Kultur
Georgische Musik auf langer Reise im All
Vor 40 Jahren schickte man mit den Voyager Golden Records Botschaften an mögliche Außerirdische ins All. Die Datenplatten tragen Bild- und Audioinformationen aus verschiedenen Teilen unserer Erde, darunter auch „Chakrulo“, ein polyphones Lied aus Georgien.

Die Golden Records wurden mit den interstellaren Raumsonden Voyager 1 und Voyager 2 ins All geschickt und beinhalten Grußworte in 55 Sprachen, eine Nachricht des damaligen UN-Generalsekretärs Kurt Waldheim, eine Sammlung von Bildern sowie 27 Musikstücke. Dass auch „Chakrulo“ von Erisioni ausgewählt wurde, zeichnete das georgische Lied besonders aus. 2001 erklärte auch die UNESCO die georgische Vokalpolyphonie zu einem Meisterwerk und immateriellem Erbe.

Die US-amerikanische Botschaft in Tbilisi, Georgien machte kürzlich auf den 40. Jahrestag des Sondenstarts aufmerksam und kündigt für den 25. bis 28. September eine Reihe von Veranstaltungen und Filmen zur Erinnerung an den besonderen Anlass an.

Der polyphone georgische Chorgesang "Chakrulo" wurde als Teil der Voyager Golden Records-Botschaften, die mit den Raumsonden Voyager 1 und Voyager 2 ins All geschossen wurden. (Quelle: YouTube)

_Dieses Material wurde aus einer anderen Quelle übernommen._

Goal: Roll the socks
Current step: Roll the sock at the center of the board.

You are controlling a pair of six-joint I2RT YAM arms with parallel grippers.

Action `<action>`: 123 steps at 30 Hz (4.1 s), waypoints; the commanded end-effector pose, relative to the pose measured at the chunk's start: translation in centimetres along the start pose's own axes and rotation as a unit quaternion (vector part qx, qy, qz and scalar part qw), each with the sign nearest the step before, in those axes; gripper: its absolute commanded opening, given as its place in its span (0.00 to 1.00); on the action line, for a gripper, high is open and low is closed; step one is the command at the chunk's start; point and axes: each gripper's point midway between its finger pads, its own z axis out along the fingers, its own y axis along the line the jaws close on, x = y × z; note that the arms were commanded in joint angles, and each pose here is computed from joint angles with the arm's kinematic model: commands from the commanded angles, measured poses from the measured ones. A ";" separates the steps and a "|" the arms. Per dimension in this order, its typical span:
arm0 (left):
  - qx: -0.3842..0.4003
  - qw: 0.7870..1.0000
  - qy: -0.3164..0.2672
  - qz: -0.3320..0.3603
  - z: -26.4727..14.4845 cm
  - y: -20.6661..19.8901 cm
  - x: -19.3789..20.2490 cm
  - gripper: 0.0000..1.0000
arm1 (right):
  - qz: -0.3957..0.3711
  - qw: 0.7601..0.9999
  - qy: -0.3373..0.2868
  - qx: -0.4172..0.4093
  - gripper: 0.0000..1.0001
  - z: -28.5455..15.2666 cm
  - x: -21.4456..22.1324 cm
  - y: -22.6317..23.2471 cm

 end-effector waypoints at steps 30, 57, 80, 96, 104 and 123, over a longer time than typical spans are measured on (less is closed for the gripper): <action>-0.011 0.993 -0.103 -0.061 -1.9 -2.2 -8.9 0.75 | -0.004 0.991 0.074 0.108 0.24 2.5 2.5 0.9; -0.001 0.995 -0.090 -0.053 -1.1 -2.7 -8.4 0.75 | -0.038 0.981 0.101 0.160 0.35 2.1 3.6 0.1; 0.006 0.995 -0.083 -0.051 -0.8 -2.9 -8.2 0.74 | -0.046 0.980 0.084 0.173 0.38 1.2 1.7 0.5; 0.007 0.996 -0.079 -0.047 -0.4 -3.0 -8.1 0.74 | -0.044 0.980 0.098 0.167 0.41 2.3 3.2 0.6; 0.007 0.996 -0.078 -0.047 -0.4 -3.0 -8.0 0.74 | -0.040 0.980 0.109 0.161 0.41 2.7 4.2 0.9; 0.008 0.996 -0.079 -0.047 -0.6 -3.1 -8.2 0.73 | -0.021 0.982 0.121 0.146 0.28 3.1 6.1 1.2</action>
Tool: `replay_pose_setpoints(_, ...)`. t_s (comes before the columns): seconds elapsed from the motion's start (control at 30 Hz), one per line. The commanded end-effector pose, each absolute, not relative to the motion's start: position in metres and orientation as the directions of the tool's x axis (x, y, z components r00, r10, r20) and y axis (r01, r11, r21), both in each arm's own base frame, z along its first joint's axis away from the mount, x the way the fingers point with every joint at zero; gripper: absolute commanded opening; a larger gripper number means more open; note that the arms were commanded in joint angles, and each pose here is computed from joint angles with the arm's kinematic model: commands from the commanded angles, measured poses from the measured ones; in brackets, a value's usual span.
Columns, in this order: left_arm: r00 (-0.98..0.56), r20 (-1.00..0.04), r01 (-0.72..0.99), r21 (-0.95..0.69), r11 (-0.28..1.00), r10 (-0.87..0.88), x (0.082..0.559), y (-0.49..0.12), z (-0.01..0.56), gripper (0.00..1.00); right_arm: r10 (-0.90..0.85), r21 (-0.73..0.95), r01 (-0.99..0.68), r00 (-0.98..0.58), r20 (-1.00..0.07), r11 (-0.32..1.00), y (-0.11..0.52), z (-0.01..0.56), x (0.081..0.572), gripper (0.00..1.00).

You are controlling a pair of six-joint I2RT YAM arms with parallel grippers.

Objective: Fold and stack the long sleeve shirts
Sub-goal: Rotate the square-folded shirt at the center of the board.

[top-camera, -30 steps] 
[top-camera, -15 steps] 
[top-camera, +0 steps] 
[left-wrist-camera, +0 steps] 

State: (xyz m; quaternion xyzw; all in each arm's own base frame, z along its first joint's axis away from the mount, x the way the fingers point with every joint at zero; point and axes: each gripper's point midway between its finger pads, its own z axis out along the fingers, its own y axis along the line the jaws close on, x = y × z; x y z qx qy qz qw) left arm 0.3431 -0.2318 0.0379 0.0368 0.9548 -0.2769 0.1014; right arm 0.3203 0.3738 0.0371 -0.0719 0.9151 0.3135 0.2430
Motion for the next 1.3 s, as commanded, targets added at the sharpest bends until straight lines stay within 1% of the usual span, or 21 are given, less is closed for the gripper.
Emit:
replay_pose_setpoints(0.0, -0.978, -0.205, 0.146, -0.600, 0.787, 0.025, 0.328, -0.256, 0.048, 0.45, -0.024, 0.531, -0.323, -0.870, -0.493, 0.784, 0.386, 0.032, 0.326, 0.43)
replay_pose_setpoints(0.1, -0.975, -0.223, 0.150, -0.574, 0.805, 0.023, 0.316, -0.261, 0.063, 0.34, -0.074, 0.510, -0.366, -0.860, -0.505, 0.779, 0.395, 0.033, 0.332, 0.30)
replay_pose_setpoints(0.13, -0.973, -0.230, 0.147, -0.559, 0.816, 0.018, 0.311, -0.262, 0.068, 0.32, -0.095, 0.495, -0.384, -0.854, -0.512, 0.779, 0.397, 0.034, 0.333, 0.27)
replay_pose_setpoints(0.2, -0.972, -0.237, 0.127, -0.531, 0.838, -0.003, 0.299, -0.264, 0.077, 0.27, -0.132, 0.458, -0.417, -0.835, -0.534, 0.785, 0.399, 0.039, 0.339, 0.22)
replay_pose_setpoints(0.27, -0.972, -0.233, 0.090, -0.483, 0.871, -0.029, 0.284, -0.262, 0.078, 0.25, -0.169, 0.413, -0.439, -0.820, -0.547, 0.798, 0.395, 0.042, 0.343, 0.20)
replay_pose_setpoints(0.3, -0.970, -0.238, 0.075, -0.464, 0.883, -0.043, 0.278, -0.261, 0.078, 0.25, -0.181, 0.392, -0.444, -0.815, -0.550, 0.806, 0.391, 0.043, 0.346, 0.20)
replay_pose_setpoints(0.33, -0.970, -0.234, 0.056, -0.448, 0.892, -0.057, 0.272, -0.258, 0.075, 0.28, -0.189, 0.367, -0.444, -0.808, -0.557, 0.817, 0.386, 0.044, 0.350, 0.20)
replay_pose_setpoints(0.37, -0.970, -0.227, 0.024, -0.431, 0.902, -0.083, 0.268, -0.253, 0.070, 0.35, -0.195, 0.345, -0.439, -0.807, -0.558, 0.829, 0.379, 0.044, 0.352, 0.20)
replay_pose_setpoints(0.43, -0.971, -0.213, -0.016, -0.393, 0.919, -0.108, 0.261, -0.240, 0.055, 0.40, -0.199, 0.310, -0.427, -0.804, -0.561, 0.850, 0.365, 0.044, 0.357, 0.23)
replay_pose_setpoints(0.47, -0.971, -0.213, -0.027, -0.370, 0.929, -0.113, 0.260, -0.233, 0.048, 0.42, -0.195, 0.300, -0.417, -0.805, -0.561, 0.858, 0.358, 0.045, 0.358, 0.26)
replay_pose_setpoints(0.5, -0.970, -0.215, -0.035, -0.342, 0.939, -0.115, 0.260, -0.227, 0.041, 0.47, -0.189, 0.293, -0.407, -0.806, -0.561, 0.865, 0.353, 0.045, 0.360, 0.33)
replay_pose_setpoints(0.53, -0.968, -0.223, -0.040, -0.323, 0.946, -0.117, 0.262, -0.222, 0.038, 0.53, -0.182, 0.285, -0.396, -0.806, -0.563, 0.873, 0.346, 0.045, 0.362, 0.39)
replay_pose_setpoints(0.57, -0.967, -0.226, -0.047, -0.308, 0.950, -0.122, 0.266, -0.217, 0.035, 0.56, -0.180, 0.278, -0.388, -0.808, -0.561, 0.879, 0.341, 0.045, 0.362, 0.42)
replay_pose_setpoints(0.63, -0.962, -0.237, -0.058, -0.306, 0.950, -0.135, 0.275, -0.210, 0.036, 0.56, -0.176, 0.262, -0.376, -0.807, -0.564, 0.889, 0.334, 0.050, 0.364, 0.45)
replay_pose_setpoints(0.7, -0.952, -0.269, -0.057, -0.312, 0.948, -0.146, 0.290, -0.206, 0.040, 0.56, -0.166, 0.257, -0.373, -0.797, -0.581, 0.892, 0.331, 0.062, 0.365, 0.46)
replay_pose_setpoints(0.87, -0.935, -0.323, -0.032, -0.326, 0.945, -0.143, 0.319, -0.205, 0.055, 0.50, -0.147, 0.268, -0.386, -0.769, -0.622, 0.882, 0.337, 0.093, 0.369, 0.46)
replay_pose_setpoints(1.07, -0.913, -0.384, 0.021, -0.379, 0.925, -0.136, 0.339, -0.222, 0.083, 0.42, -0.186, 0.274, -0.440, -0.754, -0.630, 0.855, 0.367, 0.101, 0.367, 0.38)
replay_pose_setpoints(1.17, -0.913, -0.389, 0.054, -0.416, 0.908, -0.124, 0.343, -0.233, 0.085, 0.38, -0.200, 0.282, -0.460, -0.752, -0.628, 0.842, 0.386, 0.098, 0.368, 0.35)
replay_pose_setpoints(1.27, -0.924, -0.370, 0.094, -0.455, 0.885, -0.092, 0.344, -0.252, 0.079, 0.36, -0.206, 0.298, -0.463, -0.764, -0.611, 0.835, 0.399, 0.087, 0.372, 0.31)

Die Raumsonden Voyager befinden sich mittlerweile mehr als 20 Milliarden Kilometer von der Erde entfernt. Sie bewegen sich mit einer Geschwindigkeit fort, in der man die gesamte Erde in 40 Minuten umrunden könnte. Eingeschlossen in die Platte ist auch eine Nachricht des damaligen US-amerikanischen Präsidenten Jimmy Carter, der mit seinen Worten die Hoffnung ausdrückte, dieses Präsent der Erdbevölkerung würde eines Tages gefunden und gelesen werden und dass auch zu jenem Zeitpunkt Menschen auf der Erde fortbestehen würden.

Die zwei Voyager Raumsonden symbolisieren die Frage der Menschen nach unbekanntem Leben im Universum – es bleibt bis heute ungewiss, ob der Gesang der georgischen Volksmusiker auch einmal Gehör außerhalb der Grenzen unseres Planeten findet.